TASK DIRECTIONS
Can you find the lines of the listing that include "arms" and copy every one?

DATA FOR PROCESSING
______________________________

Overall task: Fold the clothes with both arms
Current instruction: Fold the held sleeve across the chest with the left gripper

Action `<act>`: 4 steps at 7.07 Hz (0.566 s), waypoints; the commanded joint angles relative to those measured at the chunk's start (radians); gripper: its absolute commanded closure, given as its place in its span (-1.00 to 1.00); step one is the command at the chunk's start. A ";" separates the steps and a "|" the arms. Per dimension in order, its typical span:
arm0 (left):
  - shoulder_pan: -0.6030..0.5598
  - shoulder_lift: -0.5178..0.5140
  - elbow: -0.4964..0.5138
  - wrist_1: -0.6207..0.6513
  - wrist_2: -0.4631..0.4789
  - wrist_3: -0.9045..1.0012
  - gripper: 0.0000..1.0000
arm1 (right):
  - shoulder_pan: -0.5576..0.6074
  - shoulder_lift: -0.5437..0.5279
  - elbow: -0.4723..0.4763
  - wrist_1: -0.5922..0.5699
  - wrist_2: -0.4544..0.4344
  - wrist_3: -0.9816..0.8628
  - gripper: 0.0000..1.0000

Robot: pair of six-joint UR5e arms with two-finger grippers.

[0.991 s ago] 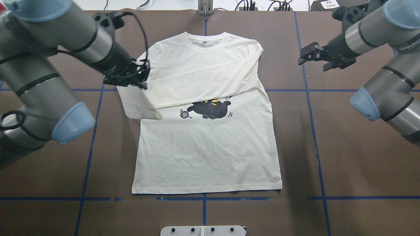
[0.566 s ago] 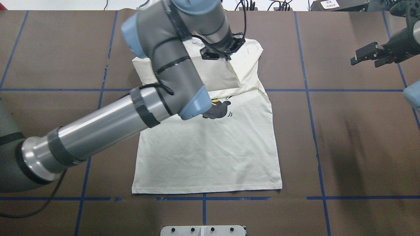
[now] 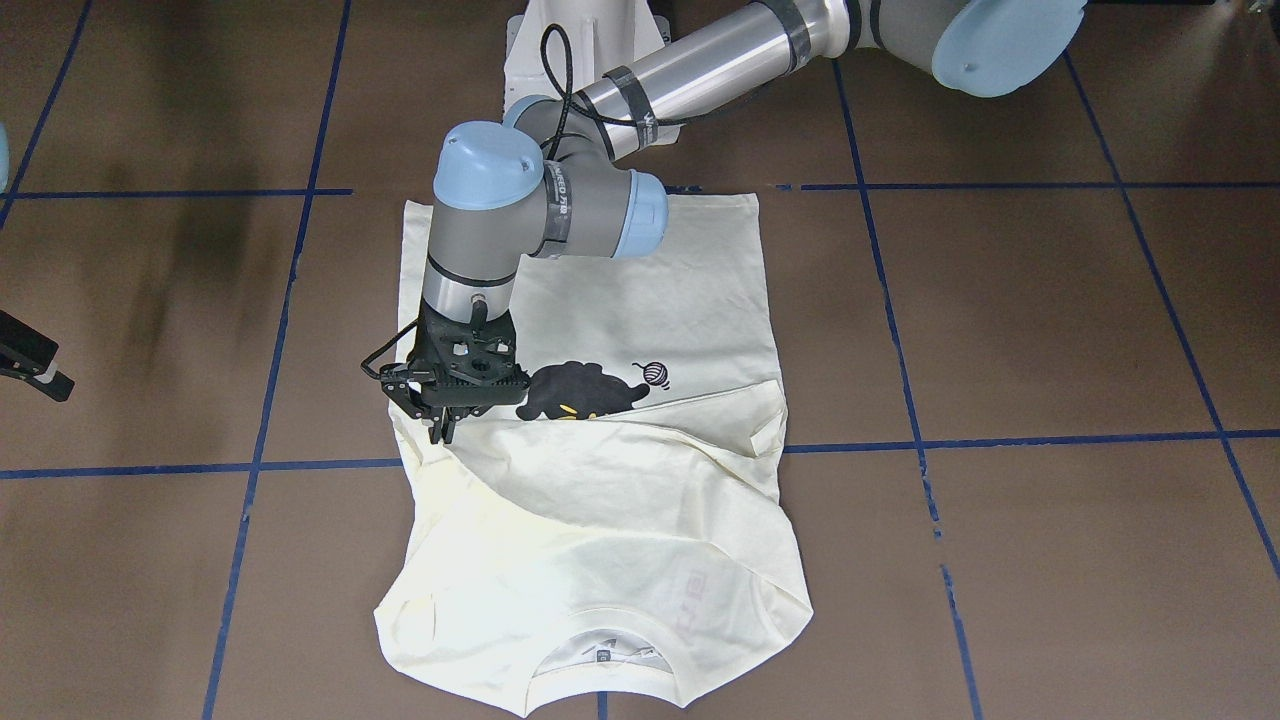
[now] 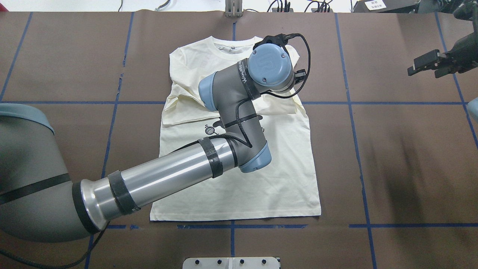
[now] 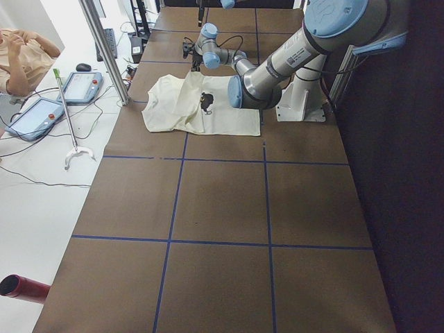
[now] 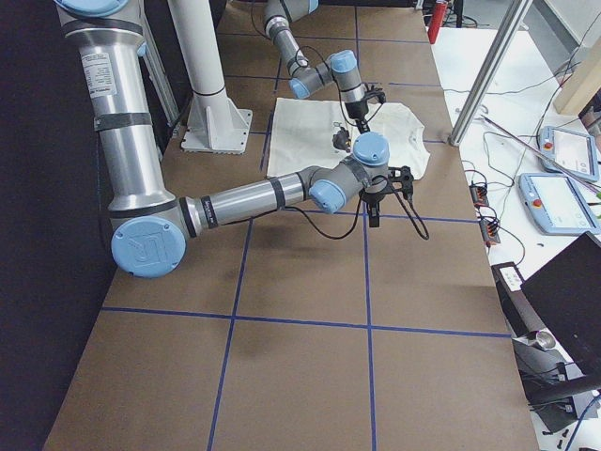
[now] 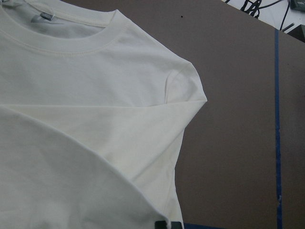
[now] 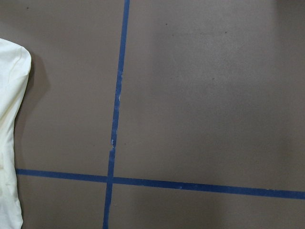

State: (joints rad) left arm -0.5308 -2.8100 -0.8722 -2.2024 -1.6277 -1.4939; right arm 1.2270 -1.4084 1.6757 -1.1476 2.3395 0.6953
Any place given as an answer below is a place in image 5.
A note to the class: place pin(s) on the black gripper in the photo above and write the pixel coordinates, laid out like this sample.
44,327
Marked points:
200,10
196,56

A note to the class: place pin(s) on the cream long-sleeve cat shirt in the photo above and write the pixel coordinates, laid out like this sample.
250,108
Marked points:
197,104

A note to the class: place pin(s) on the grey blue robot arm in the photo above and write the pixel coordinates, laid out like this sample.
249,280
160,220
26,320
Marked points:
373,27
226,4

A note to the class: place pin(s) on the black power adapter box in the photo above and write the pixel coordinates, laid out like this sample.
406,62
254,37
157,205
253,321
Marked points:
137,48

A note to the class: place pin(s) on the black computer keyboard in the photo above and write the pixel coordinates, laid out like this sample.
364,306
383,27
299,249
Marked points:
111,42

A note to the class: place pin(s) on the black computer mouse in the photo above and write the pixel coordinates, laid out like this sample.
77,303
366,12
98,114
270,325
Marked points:
83,67

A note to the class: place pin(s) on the far blue teach pendant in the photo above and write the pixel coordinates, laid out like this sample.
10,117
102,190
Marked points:
82,87

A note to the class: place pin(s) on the blue teach pendant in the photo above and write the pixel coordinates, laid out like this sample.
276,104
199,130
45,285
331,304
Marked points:
82,87
37,120

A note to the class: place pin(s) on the metal reacher grabber stick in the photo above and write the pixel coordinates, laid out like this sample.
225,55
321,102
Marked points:
76,150

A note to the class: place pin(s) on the near blue teach pendant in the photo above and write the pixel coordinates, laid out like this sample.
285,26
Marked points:
37,120

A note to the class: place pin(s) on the person in peach shirt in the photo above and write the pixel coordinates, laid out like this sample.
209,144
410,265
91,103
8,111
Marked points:
26,57

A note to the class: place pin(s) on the red cylinder tube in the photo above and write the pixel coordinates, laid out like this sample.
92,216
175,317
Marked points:
23,288

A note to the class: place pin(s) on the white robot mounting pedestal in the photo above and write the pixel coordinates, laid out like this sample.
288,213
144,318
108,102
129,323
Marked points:
303,99

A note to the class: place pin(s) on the aluminium frame post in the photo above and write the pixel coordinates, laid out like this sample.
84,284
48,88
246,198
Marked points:
96,28

______________________________

COMPLETED EXERCISE
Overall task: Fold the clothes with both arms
Action `<act>`: 4 steps at 7.07 Hz (0.566 s), waypoints; the commanded joint angles relative to those measured at the chunk's start (radians); gripper: its absolute commanded closure, given as its place in its span (-1.00 to 1.00); step one is the command at the chunk's start. A ";" separates the steps and a "|" the arms. Per dimension in order, its typical span:
Robot: pair of six-joint UR5e arms with two-finger grippers.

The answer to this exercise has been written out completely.